The bill touches on one of the latest political flashpoints related to the pandemic — the rationing of scarce COVID-19 treatments — with right-wing personalities and some Utah Republicans complaining about considering race when allocating medical resources.
Last month, the Utah Department of Health (UDOH) eliminated race and sex from the list of factors used to determine who gets monoclonal antibodies and antiviral treatments. Those characteristics were originally included as factors based on clinical data showing men and patients of color are at heightened risk of hospitalization or death from coronavirus.
The new legislation sponsored by Sen. Lincoln Fillmore would require the state health department to send any future medical rationing proposals to the governor, Senate president, House speaker and UDOH executive director for review. If the criteria would affect hospitals or health care workers, the plan would also have to go to the main professional associations representing them in the state.
The drafted criteria would have to remain on hold for at least 10 days, and even then, couldn’t take effect without approval from all the state officials and groups listed by the bill.

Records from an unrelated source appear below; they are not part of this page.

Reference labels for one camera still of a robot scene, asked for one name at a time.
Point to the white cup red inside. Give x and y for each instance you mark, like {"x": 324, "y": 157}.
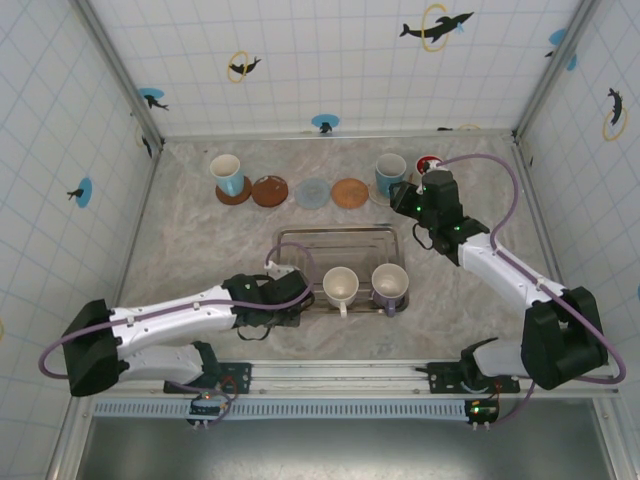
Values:
{"x": 421, "y": 162}

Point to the white ceramic cup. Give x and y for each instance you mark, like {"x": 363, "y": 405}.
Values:
{"x": 341, "y": 286}

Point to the blue floral cup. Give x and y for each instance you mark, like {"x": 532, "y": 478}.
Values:
{"x": 390, "y": 167}

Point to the multicolour woven coaster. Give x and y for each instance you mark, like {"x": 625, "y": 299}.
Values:
{"x": 375, "y": 199}

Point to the purple cup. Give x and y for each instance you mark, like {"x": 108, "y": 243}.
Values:
{"x": 390, "y": 282}

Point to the orange rattan coaster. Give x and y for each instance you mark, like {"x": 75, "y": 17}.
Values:
{"x": 350, "y": 193}

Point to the brown wooden coaster white marks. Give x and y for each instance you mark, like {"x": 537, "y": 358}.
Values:
{"x": 270, "y": 191}

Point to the plain brown wooden coaster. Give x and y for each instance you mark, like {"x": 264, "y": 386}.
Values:
{"x": 245, "y": 196}

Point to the grey blue woven coaster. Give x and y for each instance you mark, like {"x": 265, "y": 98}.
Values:
{"x": 312, "y": 193}

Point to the light blue cup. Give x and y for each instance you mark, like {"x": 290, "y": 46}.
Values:
{"x": 225, "y": 167}

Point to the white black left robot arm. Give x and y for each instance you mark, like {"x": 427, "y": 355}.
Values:
{"x": 170, "y": 320}

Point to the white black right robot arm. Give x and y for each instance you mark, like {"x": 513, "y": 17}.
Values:
{"x": 560, "y": 340}

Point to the metal tray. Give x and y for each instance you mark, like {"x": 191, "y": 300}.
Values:
{"x": 340, "y": 245}

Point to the blue circle seal sticker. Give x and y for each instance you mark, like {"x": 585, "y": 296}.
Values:
{"x": 325, "y": 121}

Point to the grey metal panel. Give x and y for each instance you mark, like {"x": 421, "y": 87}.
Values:
{"x": 350, "y": 450}

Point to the small blue sticker piece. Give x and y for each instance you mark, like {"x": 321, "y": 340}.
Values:
{"x": 572, "y": 62}

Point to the blue sticker with black animal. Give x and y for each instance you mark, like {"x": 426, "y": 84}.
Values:
{"x": 557, "y": 36}

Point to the blue circle fish sticker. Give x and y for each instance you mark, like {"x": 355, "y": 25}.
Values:
{"x": 82, "y": 191}

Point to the blue circle shark sticker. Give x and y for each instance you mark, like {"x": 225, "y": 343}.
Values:
{"x": 151, "y": 96}

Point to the wide aluminium base rail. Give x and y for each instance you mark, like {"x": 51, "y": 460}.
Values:
{"x": 340, "y": 372}

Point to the aluminium frame rail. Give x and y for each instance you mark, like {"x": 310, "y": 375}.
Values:
{"x": 350, "y": 135}
{"x": 545, "y": 225}
{"x": 136, "y": 240}

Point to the aluminium corner post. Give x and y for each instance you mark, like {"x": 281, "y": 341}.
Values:
{"x": 543, "y": 90}
{"x": 121, "y": 75}

The bill, SB194, would also call on a legislative panel to examine all the state health department’s existing medical rationing plans and offer recommendations about whether to continue, suspend or modify them.

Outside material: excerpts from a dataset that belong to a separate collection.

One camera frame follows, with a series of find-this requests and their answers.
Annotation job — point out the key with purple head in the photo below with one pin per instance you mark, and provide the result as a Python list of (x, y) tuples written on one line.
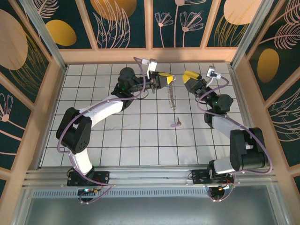
[(174, 125)]

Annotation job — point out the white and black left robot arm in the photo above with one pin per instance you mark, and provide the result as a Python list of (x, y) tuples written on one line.
[(105, 110)]

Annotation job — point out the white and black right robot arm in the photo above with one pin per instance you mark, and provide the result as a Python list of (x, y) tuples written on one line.
[(236, 145)]

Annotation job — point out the grey metal sheet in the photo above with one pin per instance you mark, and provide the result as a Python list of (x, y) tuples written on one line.
[(152, 211)]

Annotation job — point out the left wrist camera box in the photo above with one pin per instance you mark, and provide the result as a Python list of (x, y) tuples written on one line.
[(152, 66)]

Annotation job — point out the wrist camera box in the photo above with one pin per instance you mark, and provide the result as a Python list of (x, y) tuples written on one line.
[(211, 71), (152, 66)]

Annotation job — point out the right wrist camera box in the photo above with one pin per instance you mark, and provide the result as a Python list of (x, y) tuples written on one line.
[(211, 71)]

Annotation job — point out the aluminium side rail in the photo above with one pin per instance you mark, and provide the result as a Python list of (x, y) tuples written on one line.
[(242, 105)]

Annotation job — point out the aluminium corner post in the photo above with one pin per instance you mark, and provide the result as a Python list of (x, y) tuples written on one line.
[(249, 35), (45, 35)]

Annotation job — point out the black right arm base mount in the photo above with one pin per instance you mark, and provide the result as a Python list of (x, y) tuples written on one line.
[(199, 175)]

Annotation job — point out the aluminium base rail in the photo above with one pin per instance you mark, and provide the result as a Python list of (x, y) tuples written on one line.
[(152, 174)]

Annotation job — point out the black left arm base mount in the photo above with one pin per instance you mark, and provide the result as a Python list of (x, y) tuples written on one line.
[(100, 177)]

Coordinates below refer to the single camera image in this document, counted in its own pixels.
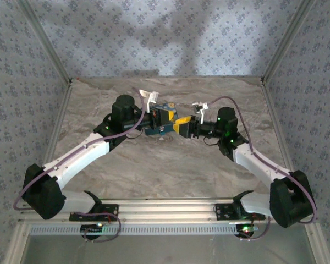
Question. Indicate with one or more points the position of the teal padlock with silver shackle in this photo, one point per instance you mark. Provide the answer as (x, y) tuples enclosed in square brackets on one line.
[(162, 132)]

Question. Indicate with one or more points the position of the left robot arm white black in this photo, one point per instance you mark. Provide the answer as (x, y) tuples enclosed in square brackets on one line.
[(79, 156)]

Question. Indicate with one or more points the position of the control board with green light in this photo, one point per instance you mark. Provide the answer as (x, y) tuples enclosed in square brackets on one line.
[(92, 228), (246, 230)]

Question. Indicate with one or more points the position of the aluminium frame post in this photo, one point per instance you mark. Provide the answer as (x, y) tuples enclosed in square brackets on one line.
[(47, 41), (286, 41)]

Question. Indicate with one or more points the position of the teal patterned box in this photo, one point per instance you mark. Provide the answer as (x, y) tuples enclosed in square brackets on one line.
[(153, 132)]

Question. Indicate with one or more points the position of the aluminium side rail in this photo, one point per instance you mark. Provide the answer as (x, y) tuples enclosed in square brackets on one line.
[(54, 132), (277, 123)]

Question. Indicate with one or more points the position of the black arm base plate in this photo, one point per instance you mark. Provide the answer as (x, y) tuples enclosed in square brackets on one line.
[(110, 211), (222, 211)]

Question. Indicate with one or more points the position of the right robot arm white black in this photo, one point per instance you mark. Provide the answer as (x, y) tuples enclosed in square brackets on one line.
[(250, 159)]

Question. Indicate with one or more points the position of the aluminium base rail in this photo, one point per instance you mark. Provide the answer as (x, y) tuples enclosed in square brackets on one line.
[(165, 210)]

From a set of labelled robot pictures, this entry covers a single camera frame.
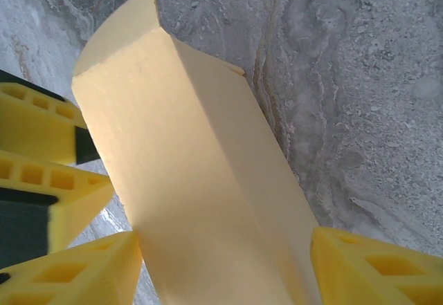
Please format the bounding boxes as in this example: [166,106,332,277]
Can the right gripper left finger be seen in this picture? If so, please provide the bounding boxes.
[0,230,143,305]

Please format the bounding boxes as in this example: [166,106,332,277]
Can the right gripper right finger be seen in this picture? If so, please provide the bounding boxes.
[309,227,443,305]

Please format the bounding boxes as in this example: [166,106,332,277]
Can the yellow paper box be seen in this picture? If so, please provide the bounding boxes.
[71,0,323,305]

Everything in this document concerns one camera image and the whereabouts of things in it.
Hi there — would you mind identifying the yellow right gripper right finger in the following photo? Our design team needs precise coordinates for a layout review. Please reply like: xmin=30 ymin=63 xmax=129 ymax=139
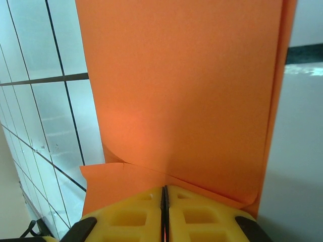
xmin=165 ymin=185 xmax=257 ymax=242

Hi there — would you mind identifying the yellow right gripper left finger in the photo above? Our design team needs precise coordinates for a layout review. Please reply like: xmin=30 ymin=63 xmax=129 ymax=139
xmin=82 ymin=186 xmax=164 ymax=242

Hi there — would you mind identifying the orange paper sheet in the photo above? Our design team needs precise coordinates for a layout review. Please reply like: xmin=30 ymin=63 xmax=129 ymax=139
xmin=75 ymin=0 xmax=299 ymax=229

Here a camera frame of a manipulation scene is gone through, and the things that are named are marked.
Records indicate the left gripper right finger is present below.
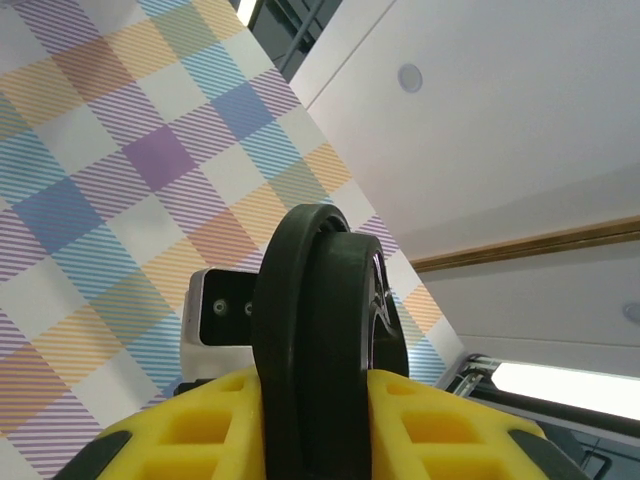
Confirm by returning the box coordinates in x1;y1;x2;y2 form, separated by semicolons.
367;369;594;480

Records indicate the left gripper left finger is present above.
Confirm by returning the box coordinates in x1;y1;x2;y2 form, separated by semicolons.
52;367;266;480

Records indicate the bright ceiling light panel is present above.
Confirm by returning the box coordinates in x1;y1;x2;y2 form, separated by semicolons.
492;360;640;422

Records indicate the aluminium overhead frame beam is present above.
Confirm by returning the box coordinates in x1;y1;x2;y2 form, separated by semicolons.
433;352;499;397

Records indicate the white overhead camera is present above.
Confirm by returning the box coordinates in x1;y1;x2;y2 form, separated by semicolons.
180;268;261;386

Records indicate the wooden wall trim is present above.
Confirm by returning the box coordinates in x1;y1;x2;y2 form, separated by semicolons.
412;214;640;274

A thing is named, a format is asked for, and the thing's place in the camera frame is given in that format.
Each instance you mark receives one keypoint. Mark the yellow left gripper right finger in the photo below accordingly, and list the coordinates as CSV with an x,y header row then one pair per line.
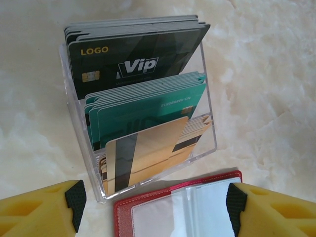
x,y
276,214

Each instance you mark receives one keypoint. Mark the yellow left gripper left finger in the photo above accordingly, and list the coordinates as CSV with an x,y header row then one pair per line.
x,y
34,212

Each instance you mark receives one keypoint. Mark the red leather card holder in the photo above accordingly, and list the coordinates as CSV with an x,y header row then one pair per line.
x,y
123,214

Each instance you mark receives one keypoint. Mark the gold magnetic stripe card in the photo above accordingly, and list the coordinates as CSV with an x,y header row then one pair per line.
x,y
153,138

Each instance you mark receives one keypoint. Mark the tan striped card block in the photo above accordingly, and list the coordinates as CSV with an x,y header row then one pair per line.
x,y
79,148

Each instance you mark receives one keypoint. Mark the gold card stack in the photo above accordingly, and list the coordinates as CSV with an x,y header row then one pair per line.
x,y
192,140

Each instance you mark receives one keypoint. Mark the teal card stack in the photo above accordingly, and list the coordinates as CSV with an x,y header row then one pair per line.
x,y
138,111

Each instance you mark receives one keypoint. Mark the black vip card stack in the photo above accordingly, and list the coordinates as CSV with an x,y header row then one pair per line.
x,y
148,49

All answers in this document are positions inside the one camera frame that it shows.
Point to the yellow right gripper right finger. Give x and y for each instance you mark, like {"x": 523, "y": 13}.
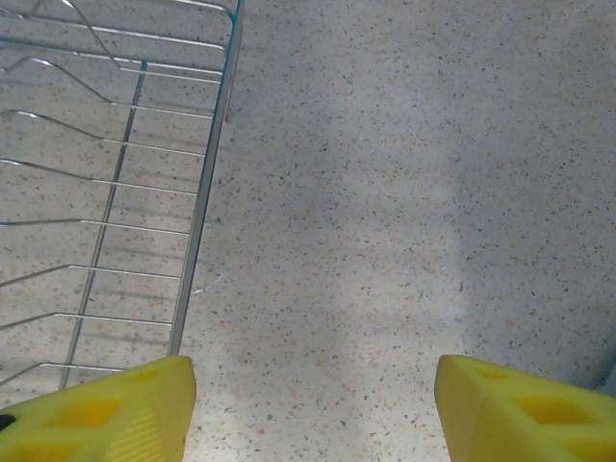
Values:
{"x": 505, "y": 423}

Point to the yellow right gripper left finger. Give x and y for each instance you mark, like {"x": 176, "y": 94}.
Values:
{"x": 96, "y": 423}

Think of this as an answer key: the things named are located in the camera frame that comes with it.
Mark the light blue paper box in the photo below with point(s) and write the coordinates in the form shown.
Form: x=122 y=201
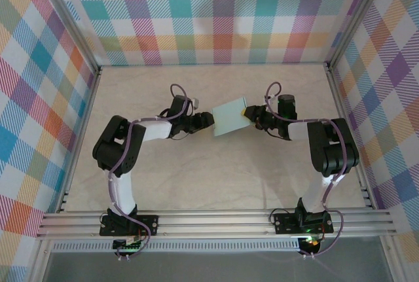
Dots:
x=229 y=118

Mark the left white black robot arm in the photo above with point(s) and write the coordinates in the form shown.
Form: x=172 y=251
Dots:
x=124 y=193

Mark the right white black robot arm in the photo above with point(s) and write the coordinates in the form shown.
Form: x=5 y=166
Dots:
x=334 y=151

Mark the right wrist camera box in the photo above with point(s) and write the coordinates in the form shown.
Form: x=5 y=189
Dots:
x=269 y=100

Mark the right aluminium side rail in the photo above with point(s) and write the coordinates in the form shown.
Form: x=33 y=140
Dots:
x=352 y=138

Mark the aluminium side rail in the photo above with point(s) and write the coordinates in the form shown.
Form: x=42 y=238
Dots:
x=78 y=138
x=352 y=138

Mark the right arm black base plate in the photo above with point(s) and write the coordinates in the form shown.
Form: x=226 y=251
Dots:
x=284 y=223

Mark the aluminium front rail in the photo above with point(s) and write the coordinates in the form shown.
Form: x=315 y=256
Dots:
x=212 y=224

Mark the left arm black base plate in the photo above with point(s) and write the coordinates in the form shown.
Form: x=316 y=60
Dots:
x=147 y=224

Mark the left aluminium side rail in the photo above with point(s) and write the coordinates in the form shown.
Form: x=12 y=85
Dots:
x=78 y=138

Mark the right aluminium frame post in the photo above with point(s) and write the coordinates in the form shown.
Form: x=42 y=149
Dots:
x=357 y=17

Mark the aluminium frame post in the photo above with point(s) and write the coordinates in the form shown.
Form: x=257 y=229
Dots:
x=65 y=20
x=357 y=17

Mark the left aluminium frame post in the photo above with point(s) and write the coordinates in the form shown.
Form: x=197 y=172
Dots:
x=65 y=20

UDOH officials would have to report back to the Administrative Rules Review Committee within 15 days about whether it would follow the panel’s recommendations and would have to explain the rationale behind any refusal to comply.
The legislation would not prevent private groups from developing their own rationing plans.

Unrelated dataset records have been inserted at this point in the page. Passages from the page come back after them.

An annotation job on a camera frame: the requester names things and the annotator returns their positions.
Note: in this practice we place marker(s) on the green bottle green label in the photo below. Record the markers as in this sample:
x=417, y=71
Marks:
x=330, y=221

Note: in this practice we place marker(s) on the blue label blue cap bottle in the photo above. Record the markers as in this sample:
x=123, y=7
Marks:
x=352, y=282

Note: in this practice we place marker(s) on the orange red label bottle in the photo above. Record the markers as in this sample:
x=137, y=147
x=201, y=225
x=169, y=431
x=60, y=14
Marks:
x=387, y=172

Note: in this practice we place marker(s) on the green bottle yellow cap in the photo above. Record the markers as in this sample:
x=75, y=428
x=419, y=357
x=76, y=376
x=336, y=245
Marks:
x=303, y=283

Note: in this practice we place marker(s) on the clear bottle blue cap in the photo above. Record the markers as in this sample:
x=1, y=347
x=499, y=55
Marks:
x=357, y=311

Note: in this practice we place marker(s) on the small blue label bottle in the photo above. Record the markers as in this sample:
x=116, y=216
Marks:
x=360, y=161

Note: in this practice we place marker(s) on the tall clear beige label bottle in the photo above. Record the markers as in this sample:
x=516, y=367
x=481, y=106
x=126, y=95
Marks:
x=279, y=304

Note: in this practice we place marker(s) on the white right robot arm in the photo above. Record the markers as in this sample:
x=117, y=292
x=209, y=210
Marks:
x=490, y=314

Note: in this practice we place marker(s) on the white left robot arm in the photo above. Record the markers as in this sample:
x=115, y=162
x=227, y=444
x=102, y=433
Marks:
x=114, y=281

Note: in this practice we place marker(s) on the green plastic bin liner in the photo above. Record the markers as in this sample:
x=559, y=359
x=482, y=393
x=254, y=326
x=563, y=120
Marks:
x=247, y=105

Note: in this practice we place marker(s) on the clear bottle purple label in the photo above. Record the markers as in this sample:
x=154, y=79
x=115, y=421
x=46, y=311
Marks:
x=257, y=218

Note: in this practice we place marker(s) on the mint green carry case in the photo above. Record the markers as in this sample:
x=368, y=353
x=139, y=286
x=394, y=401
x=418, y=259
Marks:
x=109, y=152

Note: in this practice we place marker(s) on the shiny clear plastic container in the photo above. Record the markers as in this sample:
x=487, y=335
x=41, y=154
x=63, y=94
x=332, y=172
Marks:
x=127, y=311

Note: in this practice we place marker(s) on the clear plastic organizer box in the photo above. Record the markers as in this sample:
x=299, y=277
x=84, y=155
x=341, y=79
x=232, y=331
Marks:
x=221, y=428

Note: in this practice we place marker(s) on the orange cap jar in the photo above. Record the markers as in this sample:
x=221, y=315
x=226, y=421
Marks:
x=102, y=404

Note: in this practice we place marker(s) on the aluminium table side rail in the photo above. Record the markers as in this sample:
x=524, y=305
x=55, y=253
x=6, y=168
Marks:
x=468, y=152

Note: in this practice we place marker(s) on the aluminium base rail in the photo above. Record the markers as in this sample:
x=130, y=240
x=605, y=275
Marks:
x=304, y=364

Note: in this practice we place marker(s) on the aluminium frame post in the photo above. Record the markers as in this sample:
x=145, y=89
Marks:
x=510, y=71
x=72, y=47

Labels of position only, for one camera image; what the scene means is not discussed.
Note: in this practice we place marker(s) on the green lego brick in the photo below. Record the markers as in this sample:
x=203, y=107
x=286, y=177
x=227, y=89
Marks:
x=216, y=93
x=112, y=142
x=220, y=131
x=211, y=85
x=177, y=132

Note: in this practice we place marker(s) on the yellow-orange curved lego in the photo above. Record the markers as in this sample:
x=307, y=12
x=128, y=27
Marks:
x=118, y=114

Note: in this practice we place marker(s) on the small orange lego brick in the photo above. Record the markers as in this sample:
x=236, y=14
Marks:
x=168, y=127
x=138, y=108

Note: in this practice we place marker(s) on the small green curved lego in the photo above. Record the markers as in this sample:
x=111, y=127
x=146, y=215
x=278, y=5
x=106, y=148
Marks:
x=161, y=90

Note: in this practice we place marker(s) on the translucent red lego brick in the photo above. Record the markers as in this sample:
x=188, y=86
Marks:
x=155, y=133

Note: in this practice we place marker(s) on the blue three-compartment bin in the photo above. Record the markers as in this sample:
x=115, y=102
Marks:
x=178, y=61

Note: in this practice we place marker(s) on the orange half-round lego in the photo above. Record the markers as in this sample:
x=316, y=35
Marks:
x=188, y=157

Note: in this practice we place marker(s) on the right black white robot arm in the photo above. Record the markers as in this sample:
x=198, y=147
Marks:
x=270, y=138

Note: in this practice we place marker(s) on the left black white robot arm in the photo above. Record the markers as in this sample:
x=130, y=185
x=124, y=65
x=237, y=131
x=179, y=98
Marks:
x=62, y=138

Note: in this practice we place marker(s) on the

The department last month cited “legal concerns” as the reason it took sex and race out of the formula for determining which patients should get prioritized for monoclonal antibodies and antiviral pills. These attributes were just two of the many factors the agency had used in calculating a patient’s “risk score.”
Just weeks before that, Tucker Carlson of Fox News falsely claimed that health officials in Utah and other states were giving priority to people of color to “punish” white people. Shortly thereafter, a conservative advocacy group, America First Legal, threatened to sue Utah for including race and ethnicity in its risk calculator.
New York, unlike Utah and Minnesota, chose not to eliminate race and ethnicity from its scoring system. And America First Legal, a group led by former Trump adviser Stephen Miller, has taken New York to federal court over its criteria.
Dr. Andrew Pavia, pediatric epidemiologist at Intermountain Primary Children’s Hospital, posted an article about the legal action on Twitter and said the controversies are based on inaccurate information and efforts to inflame.
“The well-oiled outrage machine claiming a ‘threat to white people’ appears to have derailed data driven attempts to address health disparity in [Utah] and [Minnesota],” Pavia tweeted. “Former Trump adviser falsely claims states are rationing scarce covid treatments based largely on race.”
When asked about Fillmore’s bill, Pavia said “there are best practices for making these hard decisions that have been developed over years.”
“Assembling medical experts, public health experts, an ethicist and a representative(s) of the public and specifying the values you are trying to achieve provides expertise and balance,” he continued. “This should not be a purely political decision.”
Fillmore, R-South Jordan, didn’t immediately respond to a request for comment on his bill.
Greg Bell, president and CEO of the Utah Hospital Association, says a committee of experts is currently in charge of developing the state’s health care rationing plans. UDOH contracts with the hospital association to assemble the crisis standards of care workgroup, which has representatives from the state’s primary health systems and from the health department.
The group prepares medical triage plans for situations when Utah’s health providers are overwhelmed, such as after a major earthquake or mass shooting, he said. The state’s governor is in charge of invoking these plans, called “crisis standards of care,” during an emergency.
Some states have moved to these crisis standards during the pandemic, and while Utah has come close, it has never had to resort to health care rationing, Bell said.
The crisis standards workgroup also supervised the creation of the prioritization plan for distributing limited monoclonal antibody and antiviral treatments, he added. Policies proposed by the workgroup are then adopted by UDOH, he said.
Bell declined to comment on the particulars of Fillmore’s bill.